Having done an excellent job at defining terms the author goes astray in erroneously concluding that an intelligent design inference is an evolutionary substitute. One can make that argument although it is not the argument or focus of this post. Before evolution "through a random walk" can occur a genome must exist. The intelligent design inference is origins based. As Miller and Levine correctly pointed out Darwinism is philosophically conjoined to materialism. Yockey's point about the non-material nature of the genome is right on target. If "matter is the stuff of all existence and that all mental and spiritual phenomena are its by-products" then Darwinists have already lost the war on a battlefield strewn with corpses labeled chemical necessity and natural selection. Chemical necessity determines order not complexity. Change upon which natural selection is said to act presupposes a flow of information made possible by a non-material genome's existence. The information conveyed by Kenneth Miller, Dr. Hubert P. Yockey and the author of this post has an intellectual genesis. The medium may be electronic or ink but the information carrier is a follow-up construct. Intelligent design has correctly identified the significance of sequential order and its implication for life's origins.

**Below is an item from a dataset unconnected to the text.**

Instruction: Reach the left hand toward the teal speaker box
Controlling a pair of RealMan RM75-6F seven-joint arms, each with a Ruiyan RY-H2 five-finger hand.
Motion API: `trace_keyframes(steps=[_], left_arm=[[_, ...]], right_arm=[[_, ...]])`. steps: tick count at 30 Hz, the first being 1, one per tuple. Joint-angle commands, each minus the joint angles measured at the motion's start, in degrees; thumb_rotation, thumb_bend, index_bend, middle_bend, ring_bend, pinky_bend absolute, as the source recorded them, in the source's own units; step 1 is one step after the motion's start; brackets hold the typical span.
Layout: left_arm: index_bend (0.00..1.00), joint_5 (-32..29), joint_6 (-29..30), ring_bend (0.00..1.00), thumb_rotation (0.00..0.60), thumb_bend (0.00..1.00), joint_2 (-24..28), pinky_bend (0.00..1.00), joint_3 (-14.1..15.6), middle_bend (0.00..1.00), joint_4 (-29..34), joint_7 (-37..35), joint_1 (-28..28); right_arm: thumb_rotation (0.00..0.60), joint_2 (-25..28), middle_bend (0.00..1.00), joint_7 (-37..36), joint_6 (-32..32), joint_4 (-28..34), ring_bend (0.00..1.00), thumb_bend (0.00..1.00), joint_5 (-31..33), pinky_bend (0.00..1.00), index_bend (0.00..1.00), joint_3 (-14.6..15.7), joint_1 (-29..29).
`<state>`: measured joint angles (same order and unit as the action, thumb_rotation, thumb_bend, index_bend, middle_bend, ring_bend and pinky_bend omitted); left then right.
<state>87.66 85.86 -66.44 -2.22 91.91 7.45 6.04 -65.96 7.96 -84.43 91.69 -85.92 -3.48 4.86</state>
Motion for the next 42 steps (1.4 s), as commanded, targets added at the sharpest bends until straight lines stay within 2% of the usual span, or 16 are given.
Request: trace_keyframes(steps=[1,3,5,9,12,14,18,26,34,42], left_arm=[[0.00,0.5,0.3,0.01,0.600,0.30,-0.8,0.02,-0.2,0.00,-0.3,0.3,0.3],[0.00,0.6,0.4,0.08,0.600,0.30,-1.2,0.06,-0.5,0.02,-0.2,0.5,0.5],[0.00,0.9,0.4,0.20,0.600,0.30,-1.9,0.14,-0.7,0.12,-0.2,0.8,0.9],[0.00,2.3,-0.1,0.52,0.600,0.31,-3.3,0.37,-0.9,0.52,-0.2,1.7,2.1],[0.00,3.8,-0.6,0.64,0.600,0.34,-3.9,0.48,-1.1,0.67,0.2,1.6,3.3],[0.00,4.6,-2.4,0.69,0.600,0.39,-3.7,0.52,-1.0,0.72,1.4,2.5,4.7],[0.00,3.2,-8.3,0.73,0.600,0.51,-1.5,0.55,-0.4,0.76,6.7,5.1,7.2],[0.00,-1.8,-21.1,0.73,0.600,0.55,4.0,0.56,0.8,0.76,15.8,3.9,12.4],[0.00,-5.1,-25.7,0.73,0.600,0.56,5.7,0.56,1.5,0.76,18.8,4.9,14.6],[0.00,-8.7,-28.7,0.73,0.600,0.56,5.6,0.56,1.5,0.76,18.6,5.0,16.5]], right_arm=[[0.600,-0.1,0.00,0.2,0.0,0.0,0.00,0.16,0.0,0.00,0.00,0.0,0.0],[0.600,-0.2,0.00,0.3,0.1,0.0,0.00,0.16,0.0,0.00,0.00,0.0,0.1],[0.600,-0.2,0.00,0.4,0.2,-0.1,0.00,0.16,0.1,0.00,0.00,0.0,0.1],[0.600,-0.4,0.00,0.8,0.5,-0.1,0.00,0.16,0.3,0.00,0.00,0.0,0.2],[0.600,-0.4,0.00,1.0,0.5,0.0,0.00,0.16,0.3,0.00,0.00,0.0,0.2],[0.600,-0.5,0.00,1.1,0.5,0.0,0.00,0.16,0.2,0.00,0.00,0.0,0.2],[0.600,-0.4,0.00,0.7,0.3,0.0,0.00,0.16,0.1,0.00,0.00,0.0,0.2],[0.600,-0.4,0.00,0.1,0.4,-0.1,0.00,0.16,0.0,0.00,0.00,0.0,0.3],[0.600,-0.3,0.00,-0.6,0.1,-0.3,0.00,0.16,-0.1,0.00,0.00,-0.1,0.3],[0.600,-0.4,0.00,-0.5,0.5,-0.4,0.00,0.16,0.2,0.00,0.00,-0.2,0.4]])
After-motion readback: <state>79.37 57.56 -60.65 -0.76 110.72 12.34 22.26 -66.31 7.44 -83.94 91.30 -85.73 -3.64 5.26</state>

Genetic Transcription Pauses- Discarding randomness

A Stanford University news report offers insight as to why RNA polymerase pauses during the transcription process. Some general information from the first two paragraphs of the article:

"Of the thousands of proteins produced in our cells, few are as important as the enzyme RNA polymerase (RNAP), which has the unique ability to faithfully copy genetic information from DNA. In fact, all organisms—from bacteria to people—depend on RNAP to initiate the complex process of protein synthesis. Despite its crucial role in cell biology, fundamental questions remain about how the RNAP enzyme actually works.

Now scientists from Stanford University and the University of Wisconsin-Madison have solved part of the puzzle. Writing in the June 16 edition of the journal Cell, the research team found that a molecule of RNAP makes frequent pauses at specific sites along the DNA double helix. This finding comes on the heels of the team's 2003 discovery that RNAP enzymes routinely make thousands of brief stops ("ubiquitous pauses") when carrying out the vital task of transcribing genetic information from DNA to RNA—a process called transcription."

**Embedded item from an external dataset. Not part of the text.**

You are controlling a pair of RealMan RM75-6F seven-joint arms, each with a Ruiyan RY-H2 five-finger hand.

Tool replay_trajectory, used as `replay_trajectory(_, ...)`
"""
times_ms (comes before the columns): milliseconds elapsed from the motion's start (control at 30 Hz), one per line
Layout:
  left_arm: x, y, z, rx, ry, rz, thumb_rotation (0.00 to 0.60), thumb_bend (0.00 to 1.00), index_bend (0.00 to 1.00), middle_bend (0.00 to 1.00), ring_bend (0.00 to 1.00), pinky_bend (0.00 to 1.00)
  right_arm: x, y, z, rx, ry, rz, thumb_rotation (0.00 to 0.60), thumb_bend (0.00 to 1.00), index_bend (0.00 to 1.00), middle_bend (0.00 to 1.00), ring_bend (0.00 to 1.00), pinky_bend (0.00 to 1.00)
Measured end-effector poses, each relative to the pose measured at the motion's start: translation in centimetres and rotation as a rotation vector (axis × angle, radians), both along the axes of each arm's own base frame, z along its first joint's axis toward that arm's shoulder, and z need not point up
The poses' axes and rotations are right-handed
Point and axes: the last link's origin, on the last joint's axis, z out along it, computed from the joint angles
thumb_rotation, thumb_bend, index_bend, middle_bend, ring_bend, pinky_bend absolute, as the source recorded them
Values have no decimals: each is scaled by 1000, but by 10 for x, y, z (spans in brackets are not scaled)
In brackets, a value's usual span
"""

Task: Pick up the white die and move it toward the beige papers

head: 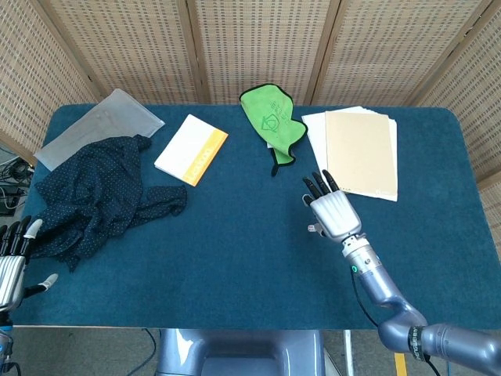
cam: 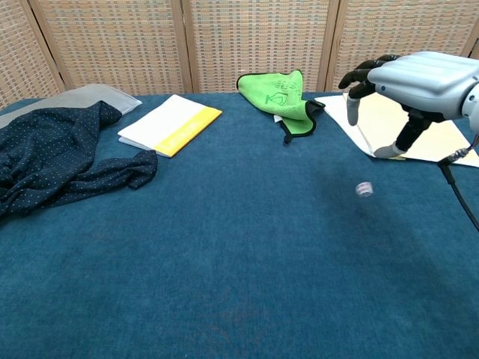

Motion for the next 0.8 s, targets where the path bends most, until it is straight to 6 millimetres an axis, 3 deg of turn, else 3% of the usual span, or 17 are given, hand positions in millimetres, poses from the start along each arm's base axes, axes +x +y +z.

[Bradford]: The author gets to the meat of the matter later in the article.

"That's great," Block said. "It's telling us that the enzyme is doing just what it should. After all, it's seen the same sequence eight times in a row, so it had better do the same thing eight times in a row. It also paused at several other sites as well, which is interesting. Sometimes it paused longer, sometimes shorter, but the average was remarkably the same—about a second or so. We also discovered that it just didn't stop at any old sequence but at very specific places where there's a signal in the DNA that basically says, 'Pause here.'"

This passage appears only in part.